THE PROBLEM:
Look through the records and copy every line in which "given" appears.

DATA EXTRACTS:
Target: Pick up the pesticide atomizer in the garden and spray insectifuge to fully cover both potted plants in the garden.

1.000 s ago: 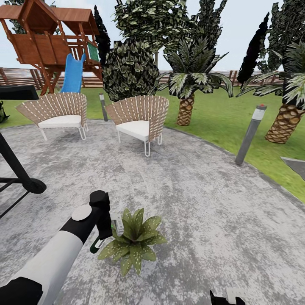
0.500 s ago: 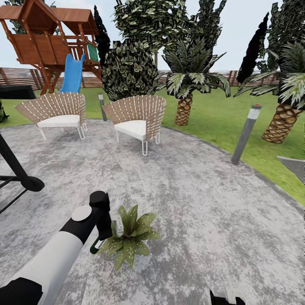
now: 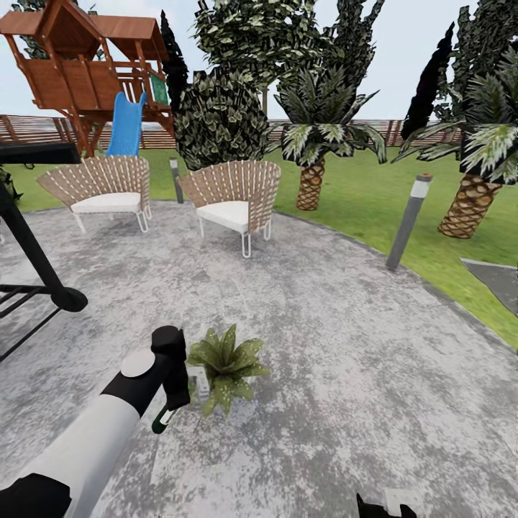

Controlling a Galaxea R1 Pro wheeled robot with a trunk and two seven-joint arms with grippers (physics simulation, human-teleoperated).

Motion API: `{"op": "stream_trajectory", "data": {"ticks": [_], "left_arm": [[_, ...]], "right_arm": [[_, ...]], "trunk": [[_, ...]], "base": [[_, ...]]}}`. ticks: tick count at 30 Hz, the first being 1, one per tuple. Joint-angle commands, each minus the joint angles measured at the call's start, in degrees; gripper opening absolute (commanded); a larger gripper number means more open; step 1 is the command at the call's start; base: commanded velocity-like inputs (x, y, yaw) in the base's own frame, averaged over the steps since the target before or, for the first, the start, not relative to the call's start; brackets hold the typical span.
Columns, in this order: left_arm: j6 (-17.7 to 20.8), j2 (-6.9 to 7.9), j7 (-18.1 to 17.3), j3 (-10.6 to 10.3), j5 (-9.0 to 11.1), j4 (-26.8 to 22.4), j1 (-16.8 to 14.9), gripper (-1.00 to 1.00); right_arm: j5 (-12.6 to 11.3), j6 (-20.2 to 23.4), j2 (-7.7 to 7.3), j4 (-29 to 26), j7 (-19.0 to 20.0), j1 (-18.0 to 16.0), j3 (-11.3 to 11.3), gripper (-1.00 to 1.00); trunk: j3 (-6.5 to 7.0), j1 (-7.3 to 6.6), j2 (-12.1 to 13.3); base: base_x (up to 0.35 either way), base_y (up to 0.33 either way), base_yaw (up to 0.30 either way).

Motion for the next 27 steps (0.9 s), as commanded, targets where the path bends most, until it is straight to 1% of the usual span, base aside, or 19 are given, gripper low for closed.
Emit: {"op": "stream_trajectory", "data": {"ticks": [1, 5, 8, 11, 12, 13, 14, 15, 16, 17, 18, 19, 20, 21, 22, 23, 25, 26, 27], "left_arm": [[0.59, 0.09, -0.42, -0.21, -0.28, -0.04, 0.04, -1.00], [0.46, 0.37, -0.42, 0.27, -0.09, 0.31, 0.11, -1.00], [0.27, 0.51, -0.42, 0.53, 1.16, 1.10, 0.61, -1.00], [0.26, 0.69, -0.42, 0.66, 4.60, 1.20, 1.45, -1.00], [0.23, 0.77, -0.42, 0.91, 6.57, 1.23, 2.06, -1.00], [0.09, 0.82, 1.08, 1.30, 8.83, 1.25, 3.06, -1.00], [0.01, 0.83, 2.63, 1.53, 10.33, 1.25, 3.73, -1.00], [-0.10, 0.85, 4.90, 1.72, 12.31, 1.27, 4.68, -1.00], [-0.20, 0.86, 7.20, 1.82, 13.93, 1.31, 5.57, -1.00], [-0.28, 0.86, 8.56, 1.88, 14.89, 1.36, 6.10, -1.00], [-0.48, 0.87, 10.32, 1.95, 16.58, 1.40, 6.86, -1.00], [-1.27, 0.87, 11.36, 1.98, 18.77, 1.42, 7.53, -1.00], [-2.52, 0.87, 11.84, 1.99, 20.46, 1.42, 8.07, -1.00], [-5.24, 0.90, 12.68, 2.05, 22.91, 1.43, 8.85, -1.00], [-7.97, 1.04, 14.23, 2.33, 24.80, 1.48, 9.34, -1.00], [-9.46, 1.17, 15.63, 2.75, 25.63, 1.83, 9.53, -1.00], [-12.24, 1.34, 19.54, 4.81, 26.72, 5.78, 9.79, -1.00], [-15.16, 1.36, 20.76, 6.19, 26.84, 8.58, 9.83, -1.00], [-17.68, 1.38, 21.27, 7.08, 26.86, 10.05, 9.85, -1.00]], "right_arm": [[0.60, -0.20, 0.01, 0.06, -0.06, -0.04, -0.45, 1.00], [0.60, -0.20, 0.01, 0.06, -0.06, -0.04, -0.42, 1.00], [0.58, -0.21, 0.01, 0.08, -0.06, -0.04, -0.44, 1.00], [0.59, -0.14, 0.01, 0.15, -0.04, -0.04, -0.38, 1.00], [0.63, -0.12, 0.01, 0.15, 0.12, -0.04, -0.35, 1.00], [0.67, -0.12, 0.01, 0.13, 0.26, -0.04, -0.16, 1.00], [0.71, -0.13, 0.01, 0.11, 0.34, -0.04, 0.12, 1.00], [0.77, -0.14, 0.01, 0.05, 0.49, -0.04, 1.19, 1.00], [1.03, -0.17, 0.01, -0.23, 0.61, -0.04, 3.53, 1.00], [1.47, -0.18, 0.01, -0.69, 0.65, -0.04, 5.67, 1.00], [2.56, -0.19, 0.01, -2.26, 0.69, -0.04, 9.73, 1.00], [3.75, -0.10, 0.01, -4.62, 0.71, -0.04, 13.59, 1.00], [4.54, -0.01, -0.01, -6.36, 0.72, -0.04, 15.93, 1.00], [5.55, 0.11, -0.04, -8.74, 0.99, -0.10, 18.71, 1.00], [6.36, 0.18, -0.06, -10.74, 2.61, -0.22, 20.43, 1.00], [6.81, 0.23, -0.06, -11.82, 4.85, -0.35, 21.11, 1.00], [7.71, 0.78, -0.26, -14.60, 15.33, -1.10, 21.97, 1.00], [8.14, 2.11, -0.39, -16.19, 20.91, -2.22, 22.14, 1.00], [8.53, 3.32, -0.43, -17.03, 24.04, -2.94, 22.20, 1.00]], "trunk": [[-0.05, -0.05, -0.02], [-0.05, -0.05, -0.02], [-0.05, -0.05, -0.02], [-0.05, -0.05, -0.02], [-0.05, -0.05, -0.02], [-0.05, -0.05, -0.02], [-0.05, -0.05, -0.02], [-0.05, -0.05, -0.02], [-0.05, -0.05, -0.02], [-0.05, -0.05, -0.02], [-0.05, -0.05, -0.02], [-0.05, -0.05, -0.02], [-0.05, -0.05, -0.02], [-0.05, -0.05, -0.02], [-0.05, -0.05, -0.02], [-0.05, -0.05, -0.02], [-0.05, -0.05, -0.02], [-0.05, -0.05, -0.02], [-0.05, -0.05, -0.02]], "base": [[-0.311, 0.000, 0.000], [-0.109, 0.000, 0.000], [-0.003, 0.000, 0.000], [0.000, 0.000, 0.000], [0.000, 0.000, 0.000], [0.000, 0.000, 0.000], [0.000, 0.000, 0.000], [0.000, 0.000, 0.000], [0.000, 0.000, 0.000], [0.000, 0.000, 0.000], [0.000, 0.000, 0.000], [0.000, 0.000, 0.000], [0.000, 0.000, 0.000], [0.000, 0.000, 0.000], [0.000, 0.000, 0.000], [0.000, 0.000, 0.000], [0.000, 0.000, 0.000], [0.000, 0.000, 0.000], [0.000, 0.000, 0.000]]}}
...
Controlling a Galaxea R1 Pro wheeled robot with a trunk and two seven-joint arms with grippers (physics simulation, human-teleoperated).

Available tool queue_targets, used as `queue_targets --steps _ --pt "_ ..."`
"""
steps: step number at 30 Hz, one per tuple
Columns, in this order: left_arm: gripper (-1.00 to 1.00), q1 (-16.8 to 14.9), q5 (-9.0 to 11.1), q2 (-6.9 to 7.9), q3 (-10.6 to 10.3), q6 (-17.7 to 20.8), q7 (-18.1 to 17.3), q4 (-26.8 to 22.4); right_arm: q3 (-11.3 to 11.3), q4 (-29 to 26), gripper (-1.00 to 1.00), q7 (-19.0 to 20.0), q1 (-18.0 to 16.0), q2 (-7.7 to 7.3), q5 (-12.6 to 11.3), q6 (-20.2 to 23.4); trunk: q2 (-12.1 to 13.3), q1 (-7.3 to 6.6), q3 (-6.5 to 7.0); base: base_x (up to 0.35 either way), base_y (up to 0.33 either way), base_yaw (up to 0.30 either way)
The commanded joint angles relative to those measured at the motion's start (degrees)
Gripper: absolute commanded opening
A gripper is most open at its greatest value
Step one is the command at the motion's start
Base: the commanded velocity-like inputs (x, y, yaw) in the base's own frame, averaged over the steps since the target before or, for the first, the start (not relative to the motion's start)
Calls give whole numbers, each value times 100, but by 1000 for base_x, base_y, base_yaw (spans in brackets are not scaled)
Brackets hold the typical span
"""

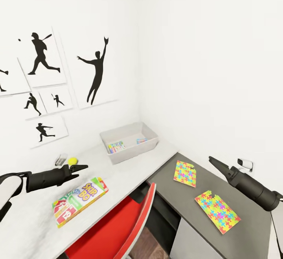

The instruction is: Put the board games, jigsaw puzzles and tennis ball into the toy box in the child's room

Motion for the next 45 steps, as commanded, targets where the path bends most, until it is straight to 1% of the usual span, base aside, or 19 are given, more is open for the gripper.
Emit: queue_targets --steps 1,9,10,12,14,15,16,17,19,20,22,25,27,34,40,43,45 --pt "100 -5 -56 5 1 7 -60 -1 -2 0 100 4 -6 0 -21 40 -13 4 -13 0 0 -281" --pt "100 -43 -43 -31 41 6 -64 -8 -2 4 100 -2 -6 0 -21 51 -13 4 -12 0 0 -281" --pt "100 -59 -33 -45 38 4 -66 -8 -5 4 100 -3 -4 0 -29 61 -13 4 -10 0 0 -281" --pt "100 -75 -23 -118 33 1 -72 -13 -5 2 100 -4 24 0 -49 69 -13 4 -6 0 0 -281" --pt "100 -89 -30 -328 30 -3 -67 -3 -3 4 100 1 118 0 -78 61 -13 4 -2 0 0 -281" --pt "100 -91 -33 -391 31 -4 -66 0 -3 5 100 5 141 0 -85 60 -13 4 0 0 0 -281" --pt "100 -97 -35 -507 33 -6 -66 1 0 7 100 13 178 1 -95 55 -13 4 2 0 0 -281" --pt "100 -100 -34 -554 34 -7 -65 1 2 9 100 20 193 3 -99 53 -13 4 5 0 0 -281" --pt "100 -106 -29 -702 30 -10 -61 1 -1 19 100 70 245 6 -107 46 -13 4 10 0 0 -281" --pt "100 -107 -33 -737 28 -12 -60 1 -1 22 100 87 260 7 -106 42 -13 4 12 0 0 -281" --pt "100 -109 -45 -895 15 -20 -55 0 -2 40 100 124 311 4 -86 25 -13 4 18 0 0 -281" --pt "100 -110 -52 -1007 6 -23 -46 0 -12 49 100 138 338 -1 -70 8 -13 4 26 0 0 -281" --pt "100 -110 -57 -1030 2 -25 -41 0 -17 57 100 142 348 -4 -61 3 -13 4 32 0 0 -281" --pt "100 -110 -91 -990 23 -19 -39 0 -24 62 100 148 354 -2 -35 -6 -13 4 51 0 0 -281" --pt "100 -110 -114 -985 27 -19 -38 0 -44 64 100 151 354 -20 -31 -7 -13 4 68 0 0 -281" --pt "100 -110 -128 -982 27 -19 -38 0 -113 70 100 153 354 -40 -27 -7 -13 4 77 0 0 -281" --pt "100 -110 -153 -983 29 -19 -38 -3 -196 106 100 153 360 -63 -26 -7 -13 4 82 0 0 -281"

WRITTEN SOLUTION:
Motion for the next 27 steps (0.9 s), as commanded, targets where the path bends most, until it is straight to 1% of the usual span, base aside, or 19 are given, gripper low for closed.
Motion for the next 45 steps, as commanded, targets where the path bends most, until it is straight to 1% of the usual span, base aside, or 19 are given, more is open for the gripper.

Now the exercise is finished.